Windows expert to Redmond: Buh-bye

07.02.2007

The good news is that the Mac community is friendly and active, and a lot of people tried to help. The most promising suggestion came from a developer who solved the identical problem for himself by creating some AppleScript scripts using some development tools. Jay Batson is a programmer and CEO of Plum Canary, which makes the Chirp task and project management software for the Mac and Windows. While I haven't tested his Eudora migration scripts, he definitely understood the Windows-Eudora-to-Mac-Eudora migration problems and convinced me that he licked them. Check out Jay's SourceForge.net project for downloadable (command-line based) help.

A last note about e-mail: With my Mac environment becoming permanent, I'm giving thought to migrating again to Apple's Mail program, which I like quite a bit. The only thing really stopping me is the lack of export options out of Apple Mail. What if I don't like it? On other hand, it's not like Eudora's maker, Qualcomm, offered any help whatsoever, even for migrating between its own e-mail software versions.
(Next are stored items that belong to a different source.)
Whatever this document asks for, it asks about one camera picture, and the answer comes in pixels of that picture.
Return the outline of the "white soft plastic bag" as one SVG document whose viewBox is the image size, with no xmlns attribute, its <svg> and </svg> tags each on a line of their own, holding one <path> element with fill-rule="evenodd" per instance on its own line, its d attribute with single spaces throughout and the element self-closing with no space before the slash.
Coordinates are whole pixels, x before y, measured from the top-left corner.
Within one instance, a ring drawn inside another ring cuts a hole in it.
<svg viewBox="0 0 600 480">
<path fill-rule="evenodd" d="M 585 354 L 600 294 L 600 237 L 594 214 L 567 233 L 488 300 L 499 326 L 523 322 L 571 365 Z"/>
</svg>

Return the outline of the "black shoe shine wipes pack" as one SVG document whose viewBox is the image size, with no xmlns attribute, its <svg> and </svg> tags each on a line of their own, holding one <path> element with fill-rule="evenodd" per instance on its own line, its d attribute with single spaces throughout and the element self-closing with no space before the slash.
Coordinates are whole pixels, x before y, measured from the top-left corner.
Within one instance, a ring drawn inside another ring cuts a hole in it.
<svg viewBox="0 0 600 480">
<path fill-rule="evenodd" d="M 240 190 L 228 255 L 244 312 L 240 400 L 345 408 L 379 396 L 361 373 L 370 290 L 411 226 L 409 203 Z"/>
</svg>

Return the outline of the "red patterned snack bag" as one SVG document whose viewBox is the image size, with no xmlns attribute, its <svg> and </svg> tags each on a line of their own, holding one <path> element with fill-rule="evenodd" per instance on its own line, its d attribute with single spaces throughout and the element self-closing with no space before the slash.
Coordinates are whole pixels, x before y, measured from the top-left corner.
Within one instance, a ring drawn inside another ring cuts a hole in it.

I'm sure I can figure it out if I have to.

Mac browsers

In other software news, I've spent a lot of time testing browsers, including Safari, Firefox, Camino, Opera and OmniWeb. I've come to a hard conclusion: There is -- surprisingly -- no ideal browser on the Mac.
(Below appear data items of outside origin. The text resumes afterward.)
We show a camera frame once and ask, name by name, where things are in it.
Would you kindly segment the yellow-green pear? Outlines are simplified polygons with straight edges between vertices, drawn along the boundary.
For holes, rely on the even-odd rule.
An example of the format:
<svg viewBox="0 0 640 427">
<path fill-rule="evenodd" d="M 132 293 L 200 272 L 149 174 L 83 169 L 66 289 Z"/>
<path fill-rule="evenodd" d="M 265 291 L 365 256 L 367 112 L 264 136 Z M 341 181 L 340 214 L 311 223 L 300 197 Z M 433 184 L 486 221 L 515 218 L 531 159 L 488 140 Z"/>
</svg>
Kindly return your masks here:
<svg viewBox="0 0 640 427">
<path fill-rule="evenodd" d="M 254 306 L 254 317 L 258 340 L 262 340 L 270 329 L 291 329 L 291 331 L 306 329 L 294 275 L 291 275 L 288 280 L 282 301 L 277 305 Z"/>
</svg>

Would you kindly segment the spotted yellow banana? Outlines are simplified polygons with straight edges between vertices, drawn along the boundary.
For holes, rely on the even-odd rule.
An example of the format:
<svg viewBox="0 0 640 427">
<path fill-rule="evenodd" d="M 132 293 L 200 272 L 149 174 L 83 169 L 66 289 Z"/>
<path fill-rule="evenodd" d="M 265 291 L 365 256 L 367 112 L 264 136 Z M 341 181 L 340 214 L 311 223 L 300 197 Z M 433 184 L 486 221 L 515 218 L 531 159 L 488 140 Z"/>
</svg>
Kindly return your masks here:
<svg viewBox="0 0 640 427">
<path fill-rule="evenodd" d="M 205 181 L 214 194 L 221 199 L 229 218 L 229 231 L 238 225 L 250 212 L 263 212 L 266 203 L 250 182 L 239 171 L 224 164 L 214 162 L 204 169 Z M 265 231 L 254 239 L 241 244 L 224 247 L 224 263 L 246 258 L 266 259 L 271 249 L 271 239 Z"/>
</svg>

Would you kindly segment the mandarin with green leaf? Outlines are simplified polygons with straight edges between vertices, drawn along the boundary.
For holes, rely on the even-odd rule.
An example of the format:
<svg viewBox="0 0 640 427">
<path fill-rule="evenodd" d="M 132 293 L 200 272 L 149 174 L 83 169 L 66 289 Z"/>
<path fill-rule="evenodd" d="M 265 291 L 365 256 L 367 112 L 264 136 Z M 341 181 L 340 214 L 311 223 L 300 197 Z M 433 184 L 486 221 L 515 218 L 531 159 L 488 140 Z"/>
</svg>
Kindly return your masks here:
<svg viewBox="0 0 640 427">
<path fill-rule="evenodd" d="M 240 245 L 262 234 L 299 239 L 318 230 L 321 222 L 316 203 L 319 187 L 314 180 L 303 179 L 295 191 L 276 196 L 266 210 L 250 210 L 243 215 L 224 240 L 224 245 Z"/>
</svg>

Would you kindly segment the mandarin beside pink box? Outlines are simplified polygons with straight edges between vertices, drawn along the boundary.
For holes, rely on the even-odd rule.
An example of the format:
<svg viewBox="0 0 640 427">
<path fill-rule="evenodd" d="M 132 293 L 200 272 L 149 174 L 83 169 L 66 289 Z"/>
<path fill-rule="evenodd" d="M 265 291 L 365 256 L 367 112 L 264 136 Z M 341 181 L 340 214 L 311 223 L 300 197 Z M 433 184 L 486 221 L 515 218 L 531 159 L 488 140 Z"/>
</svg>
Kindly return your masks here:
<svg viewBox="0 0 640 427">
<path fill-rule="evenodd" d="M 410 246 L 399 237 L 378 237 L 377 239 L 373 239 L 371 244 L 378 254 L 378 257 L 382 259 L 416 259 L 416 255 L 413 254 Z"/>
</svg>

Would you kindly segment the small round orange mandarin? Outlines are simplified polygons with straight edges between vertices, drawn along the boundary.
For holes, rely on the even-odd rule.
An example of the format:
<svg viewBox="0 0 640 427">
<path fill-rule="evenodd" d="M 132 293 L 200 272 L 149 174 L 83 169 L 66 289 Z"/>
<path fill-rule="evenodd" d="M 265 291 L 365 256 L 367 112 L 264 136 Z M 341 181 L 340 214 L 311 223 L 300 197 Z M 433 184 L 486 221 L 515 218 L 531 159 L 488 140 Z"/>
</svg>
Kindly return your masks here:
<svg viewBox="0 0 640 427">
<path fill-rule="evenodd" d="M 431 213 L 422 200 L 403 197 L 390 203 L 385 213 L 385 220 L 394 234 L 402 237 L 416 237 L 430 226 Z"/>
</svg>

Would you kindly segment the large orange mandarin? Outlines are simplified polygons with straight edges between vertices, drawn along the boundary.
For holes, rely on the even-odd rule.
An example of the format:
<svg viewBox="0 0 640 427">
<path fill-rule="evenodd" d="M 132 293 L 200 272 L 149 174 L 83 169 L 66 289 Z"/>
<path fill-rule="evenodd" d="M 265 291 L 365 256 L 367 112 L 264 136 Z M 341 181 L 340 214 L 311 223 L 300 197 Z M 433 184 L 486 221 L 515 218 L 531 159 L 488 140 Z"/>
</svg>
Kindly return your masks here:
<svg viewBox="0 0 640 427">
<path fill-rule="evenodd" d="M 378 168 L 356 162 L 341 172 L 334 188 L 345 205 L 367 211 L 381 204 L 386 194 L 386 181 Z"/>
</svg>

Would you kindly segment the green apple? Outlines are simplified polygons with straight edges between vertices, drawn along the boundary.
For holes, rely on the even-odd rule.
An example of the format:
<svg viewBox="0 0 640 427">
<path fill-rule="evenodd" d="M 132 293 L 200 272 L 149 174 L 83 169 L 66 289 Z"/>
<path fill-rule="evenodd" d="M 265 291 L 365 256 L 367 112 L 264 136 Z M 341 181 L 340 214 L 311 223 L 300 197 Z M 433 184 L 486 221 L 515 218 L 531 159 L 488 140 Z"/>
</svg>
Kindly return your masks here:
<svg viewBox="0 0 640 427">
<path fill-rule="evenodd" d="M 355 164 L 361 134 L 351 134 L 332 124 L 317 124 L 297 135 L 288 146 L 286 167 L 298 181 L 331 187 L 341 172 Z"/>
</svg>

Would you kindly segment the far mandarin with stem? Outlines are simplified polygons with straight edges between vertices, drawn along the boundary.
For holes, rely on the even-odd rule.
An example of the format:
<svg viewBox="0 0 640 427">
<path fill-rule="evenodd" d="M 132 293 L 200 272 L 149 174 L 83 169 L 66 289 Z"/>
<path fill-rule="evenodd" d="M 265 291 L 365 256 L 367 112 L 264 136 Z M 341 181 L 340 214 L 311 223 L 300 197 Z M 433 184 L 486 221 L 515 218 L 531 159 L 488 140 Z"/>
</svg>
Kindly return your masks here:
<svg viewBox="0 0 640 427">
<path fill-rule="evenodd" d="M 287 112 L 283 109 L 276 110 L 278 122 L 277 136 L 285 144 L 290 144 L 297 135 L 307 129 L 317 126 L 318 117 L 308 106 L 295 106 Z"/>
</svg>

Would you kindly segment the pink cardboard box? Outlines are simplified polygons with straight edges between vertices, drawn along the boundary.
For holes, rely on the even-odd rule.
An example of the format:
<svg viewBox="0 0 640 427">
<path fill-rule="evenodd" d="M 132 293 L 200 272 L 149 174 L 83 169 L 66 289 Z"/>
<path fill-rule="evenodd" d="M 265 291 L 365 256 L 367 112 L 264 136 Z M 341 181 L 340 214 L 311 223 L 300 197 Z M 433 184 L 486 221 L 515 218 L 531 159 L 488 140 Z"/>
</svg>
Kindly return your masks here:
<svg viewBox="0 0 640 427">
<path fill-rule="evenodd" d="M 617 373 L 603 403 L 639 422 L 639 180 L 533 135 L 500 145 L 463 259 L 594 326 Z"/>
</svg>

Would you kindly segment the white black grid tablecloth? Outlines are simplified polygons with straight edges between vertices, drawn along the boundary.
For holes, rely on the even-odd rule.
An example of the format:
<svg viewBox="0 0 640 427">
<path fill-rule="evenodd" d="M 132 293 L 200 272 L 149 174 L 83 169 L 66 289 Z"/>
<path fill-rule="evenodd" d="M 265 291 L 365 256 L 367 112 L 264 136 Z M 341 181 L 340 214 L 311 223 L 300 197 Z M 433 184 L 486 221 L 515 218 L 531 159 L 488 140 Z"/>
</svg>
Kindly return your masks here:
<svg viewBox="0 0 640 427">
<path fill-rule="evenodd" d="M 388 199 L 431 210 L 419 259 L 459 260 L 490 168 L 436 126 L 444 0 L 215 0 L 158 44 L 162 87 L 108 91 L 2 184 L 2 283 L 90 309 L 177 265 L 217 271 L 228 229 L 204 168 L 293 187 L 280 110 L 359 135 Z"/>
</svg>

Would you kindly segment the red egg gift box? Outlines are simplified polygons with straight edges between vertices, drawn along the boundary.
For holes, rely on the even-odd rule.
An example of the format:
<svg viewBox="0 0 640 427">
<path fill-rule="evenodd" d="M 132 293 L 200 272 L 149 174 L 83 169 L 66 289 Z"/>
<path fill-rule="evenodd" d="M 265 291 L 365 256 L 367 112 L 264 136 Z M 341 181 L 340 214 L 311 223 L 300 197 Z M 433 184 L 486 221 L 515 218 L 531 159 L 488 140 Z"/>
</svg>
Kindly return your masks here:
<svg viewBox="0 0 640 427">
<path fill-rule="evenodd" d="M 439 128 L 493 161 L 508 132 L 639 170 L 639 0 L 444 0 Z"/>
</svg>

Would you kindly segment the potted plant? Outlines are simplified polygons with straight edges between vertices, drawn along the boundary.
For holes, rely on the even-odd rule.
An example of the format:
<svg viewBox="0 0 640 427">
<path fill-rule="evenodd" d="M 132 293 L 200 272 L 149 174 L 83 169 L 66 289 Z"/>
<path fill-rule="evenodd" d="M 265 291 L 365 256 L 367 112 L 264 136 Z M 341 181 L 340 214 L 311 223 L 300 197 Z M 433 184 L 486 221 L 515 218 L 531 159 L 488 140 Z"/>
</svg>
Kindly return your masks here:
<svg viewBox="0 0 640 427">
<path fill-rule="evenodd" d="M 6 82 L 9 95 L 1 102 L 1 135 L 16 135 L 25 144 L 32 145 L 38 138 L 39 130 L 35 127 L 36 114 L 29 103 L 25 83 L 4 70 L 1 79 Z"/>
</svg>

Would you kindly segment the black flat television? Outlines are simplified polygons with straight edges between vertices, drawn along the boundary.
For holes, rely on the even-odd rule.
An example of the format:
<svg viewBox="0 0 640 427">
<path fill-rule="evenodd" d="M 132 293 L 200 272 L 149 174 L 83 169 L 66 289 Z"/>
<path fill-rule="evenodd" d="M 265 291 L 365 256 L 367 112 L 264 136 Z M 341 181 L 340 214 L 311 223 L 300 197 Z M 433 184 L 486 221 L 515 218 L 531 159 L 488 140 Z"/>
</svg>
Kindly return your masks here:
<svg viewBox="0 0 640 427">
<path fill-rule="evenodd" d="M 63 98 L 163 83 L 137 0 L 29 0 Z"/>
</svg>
Like many Mac users, I have come to like Apple's Safari quite a bit, even though from a usability standpoint it has not kept pace with OmniWeb, Firefox, or Camino. (Let's hope that the new version of Safari coming in OS X Leopard 10.5 makes major strides. I have my doubts that it will.) On the plus side, Safari is lightweight, renders pages well, is fast, and delivers 80 percent of what I need.